[Data records]
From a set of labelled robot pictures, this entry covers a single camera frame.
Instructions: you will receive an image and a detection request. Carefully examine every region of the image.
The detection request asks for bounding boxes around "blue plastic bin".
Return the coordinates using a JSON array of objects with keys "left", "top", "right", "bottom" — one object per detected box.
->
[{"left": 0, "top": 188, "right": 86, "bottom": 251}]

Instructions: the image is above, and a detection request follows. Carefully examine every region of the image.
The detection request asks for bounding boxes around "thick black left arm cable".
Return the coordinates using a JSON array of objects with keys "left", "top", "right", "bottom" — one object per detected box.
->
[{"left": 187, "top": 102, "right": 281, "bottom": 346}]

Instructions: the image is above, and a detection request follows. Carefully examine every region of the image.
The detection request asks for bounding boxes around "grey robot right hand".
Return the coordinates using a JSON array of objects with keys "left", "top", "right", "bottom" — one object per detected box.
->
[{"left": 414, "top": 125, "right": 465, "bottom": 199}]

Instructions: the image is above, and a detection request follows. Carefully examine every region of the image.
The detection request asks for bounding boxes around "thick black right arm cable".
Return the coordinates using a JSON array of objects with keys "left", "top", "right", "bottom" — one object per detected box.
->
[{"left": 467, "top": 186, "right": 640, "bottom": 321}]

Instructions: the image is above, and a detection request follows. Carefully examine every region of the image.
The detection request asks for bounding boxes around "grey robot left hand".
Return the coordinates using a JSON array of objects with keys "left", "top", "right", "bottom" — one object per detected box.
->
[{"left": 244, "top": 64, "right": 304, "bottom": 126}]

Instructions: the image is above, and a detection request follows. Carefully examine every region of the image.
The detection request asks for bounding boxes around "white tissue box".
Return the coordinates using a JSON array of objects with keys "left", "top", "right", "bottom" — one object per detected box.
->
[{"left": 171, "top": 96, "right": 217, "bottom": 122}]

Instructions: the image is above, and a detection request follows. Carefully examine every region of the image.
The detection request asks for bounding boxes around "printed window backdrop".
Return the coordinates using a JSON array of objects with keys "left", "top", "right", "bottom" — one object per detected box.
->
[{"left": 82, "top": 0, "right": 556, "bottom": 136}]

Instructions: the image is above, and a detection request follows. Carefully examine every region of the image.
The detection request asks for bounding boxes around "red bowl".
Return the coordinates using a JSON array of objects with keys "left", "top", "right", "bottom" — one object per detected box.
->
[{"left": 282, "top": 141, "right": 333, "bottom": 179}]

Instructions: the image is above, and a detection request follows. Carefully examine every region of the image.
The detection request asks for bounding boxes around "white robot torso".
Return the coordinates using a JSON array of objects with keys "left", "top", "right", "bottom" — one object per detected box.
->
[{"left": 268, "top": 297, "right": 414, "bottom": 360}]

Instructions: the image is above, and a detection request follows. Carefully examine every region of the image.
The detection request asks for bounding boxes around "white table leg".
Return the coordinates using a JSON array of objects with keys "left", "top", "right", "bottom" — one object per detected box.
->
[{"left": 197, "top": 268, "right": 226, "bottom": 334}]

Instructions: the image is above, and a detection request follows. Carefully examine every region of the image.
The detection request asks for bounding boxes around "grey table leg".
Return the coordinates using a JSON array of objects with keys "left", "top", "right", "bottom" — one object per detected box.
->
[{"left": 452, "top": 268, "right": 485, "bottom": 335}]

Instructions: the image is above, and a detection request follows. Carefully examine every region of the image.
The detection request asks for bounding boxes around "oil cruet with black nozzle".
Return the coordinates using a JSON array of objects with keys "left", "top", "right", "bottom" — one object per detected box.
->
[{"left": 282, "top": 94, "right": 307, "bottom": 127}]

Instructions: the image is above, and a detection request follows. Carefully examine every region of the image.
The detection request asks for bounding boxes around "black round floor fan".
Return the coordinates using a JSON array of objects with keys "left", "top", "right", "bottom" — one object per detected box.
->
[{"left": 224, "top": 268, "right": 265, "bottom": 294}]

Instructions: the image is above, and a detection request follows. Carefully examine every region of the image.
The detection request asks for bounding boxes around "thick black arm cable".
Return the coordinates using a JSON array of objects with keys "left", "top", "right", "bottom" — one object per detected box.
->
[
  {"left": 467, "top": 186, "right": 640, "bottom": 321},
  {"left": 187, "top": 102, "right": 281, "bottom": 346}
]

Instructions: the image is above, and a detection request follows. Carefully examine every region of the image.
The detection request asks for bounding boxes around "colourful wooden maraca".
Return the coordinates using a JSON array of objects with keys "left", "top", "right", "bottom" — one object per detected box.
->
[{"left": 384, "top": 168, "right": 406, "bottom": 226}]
---
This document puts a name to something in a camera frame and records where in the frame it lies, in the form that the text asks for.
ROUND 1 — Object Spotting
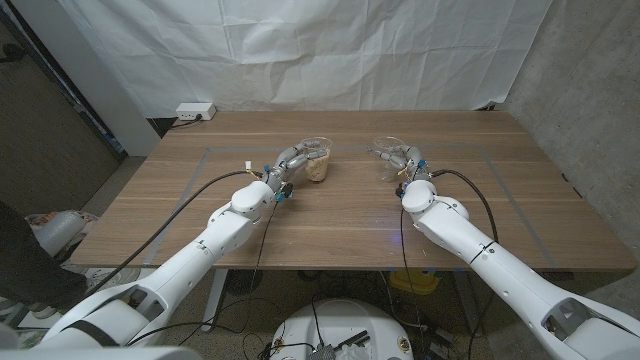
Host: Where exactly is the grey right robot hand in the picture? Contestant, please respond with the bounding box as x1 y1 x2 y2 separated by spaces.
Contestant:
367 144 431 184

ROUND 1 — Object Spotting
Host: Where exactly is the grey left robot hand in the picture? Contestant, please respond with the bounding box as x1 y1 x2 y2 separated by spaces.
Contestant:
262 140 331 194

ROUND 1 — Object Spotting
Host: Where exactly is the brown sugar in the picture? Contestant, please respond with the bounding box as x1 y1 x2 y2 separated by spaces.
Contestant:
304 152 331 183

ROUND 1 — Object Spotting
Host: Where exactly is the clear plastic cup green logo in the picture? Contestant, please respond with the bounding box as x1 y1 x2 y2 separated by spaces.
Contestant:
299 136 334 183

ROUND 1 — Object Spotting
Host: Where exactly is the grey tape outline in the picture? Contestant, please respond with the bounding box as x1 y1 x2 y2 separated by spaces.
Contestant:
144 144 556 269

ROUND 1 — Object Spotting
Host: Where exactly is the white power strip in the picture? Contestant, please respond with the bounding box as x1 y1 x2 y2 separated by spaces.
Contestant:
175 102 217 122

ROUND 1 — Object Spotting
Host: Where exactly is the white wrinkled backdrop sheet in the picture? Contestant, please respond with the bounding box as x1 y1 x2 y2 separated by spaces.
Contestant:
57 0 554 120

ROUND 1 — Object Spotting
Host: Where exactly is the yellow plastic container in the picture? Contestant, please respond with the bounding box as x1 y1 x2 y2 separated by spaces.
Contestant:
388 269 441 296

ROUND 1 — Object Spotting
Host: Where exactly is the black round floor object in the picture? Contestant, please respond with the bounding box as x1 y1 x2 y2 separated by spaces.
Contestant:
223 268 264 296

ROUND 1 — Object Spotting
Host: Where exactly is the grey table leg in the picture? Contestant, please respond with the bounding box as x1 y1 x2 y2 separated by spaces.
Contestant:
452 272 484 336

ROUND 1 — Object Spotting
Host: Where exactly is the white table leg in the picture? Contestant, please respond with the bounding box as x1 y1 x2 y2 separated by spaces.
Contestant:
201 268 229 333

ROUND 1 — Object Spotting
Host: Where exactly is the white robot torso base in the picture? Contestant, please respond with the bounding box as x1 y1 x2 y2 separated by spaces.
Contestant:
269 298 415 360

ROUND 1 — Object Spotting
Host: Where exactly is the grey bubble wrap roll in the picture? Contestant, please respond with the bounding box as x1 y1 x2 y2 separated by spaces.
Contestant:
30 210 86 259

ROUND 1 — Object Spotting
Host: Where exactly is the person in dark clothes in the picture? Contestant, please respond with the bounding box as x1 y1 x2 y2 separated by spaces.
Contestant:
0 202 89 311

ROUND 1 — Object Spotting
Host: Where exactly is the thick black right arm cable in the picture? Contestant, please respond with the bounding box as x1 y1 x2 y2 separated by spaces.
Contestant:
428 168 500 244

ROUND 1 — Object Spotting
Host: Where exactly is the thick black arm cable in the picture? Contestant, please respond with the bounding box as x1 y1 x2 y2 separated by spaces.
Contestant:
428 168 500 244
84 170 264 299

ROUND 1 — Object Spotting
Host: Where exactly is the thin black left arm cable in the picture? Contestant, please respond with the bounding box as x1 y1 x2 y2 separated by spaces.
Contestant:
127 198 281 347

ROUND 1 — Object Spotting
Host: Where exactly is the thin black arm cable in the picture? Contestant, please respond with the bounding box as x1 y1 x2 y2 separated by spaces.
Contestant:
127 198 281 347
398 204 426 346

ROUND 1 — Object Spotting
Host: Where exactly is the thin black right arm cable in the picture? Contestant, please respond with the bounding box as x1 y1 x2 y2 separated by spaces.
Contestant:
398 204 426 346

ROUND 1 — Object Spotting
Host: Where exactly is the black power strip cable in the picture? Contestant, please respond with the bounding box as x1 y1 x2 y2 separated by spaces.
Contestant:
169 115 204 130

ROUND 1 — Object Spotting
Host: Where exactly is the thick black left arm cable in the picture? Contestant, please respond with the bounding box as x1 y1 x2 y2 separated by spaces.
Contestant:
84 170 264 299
...
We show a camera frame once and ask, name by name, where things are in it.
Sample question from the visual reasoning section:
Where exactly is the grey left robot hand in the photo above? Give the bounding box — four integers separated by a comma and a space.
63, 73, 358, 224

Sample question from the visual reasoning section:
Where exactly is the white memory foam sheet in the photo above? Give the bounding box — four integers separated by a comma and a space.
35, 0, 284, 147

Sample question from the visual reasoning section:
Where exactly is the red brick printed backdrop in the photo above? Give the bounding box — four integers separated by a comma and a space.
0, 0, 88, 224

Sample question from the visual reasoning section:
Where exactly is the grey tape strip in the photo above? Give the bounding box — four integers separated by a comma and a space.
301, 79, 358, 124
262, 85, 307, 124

WORK ORDER
Go through the entries above, and wherever a line holds the word "thick", copy that line.

REPLY TO THE TASK
The detection request asks for bounding boxes around "thick black left arm cable".
The detection request asks for bounding boxes around "thick black right arm cable".
The detection request asks for bounding boxes around "thick black arm cable".
Host: Where exactly is the thick black right arm cable in the picture? Contestant, please respond with the bounding box as x1 y1 x2 y2 separated by spaces.
Host: Where exactly is the thick black arm cable in the picture? Contestant, please respond with the bounding box as x1 y1 x2 y2 separated by spaces.
Host: Where exactly is the thick black left arm cable in the picture? Contestant, please respond with the bounding box as x1 y1 x2 y2 separated by spaces.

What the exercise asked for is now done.